How to Survive Homelessness

Homelessness is one of the worst things that can happen to a person. It goes deep into the psyche with feelings of failure. Society helps further this impression by classifying the homeless as "throwaways." Most people still believe that only drug addicts are homeless, but the truth hits a lot closer to home with the increase in foreclosures, job losses and natural disasters. How a person survives homelessness comes down to two elements: hope and persistence.

Don't hang out with the homeless. It may sound mean, but if you want to get out of homelessness, you cannot hang out with the "lifers," as those who have been homeless for more than five years are called. They have a hopelessness that is difficult to escape.

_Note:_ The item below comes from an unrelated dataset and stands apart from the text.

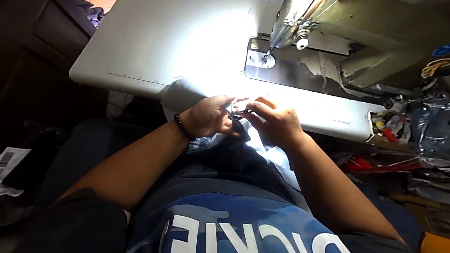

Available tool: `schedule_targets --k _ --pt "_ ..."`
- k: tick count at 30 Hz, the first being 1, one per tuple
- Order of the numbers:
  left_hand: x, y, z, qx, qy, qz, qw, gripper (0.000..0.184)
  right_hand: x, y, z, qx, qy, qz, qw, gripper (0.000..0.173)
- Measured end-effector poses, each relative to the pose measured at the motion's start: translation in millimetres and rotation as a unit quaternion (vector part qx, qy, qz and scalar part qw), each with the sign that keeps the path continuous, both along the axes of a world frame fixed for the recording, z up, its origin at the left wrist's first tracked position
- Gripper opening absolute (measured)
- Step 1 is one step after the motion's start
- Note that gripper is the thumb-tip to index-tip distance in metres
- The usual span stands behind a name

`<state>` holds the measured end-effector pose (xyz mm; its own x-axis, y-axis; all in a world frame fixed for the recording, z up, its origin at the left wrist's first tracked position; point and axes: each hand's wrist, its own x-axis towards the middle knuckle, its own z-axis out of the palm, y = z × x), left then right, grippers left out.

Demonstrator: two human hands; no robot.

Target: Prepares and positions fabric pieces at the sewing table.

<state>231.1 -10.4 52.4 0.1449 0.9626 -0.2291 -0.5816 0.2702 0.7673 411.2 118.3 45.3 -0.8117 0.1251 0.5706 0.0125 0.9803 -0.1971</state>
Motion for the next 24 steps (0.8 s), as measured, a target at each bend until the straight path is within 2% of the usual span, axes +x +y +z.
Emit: schedule_targets --k 4,7,10,12,13,15,16,17,18,19,20,21,22,23,24 --pt "0 5 -1 -0.025 0.002 0.016 1.000 0.047 -8 -4 -2 -0.005 0.010 0.037 0.999 0.017" --pt "-5 16 5 -0.052 0.070 0.002 0.996 0.046 -5 4 -9 -0.016 -0.004 0.034 0.999 0.018" --pt "-16 43 29 -0.022 0.196 -0.018 0.980 0.049 15 53 -8 -0.019 -0.072 -0.113 0.991 0.024" --pt "-28 68 50 0.021 0.240 0.018 0.970 0.052 33 98 1 -0.054 -0.171 -0.273 0.945 0.036" --pt "-34 80 60 0.037 0.257 0.049 0.964 0.054 43 115 2 -0.074 -0.185 -0.340 0.919 0.042" --pt "-49 97 77 0.060 0.288 0.101 0.950 0.060 63 125 13 -0.102 -0.176 -0.404 0.892 0.054" --pt "-56 96 82 0.078 0.331 0.106 0.934 0.060 69 116 21 -0.104 -0.170 -0.392 0.898 0.059" --pt "-61 89 81 0.109 0.411 0.124 0.897 0.057 74 99 25 -0.108 -0.169 -0.347 0.916 0.059" --pt "-63 74 74 0.158 0.512 0.150 0.831 0.048 77 76 24 -0.121 -0.179 -0.271 0.938 0.056" --pt "-65 58 61 0.207 0.617 0.173 0.739 0.038 80 54 15 -0.151 -0.206 -0.188 0.948 0.054" --pt "-68 40 45 0.220 0.704 0.179 0.651 0.037 78 35 1 -0.206 -0.271 -0.106 0.934 0.051" --pt "-72 24 28 0.189 0.778 0.151 0.580 0.047 71 24 -15 -0.254 -0.359 -0.045 0.897 0.057" --pt "-75 11 8 0.124 0.827 0.100 0.540 0.066 60 20 -34 -0.281 -0.442 -0.015 0.852 0.062" --pt "-76 0 -11 0.044 0.848 0.033 0.528 0.088 48 21 -57 -0.297 -0.498 -0.005 0.814 0.063" --pt "-76 -5 -28 -0.018 0.851 -0.031 0.524 0.102 35 24 -81 -0.309 -0.541 -0.016 0.782 0.059"
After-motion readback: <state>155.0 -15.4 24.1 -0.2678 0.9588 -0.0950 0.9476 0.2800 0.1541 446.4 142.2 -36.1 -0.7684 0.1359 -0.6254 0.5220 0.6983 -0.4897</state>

Do something daily. Homeless shelters still run under the outdated idea that people should be outside for 8 or more hours a day. They rise as early as 5 a.m. to hit the street. If that is the case, make sure you have something to do, such as going to school, job hunting, job training or anything else to engage the mind. This will help with the fear and feelings of hopelessness that you might be tempted to surrender to. It also helps you stay connected with the world.

Get outside support. One of the hardest things about homelessness is the feeling that you are alone and may never get out of it. By having a support system outside the homeless shelter, you stand a better chance of making it out with your mental faculties in place. Outside support means someone you can be honest with.

Maintain your hygiene. One of the first signs that homelessness has got the better of you is when you stop bathing and stop wearing clean clothes. If you do this, people will treat you like you are homeless, and that is the last thing that you need.

Look for work. Freshen up your resume and volunteer until something comes through. The point is not to think someone owes you something.

Don't tell others your business. Homeless people can become very jealous of those who are trying to get ahead.

Maintain your dignity. How you do it will largely depend on the values you hold. If you keep your values and don't give in, you will walk through homelessness with your head held high.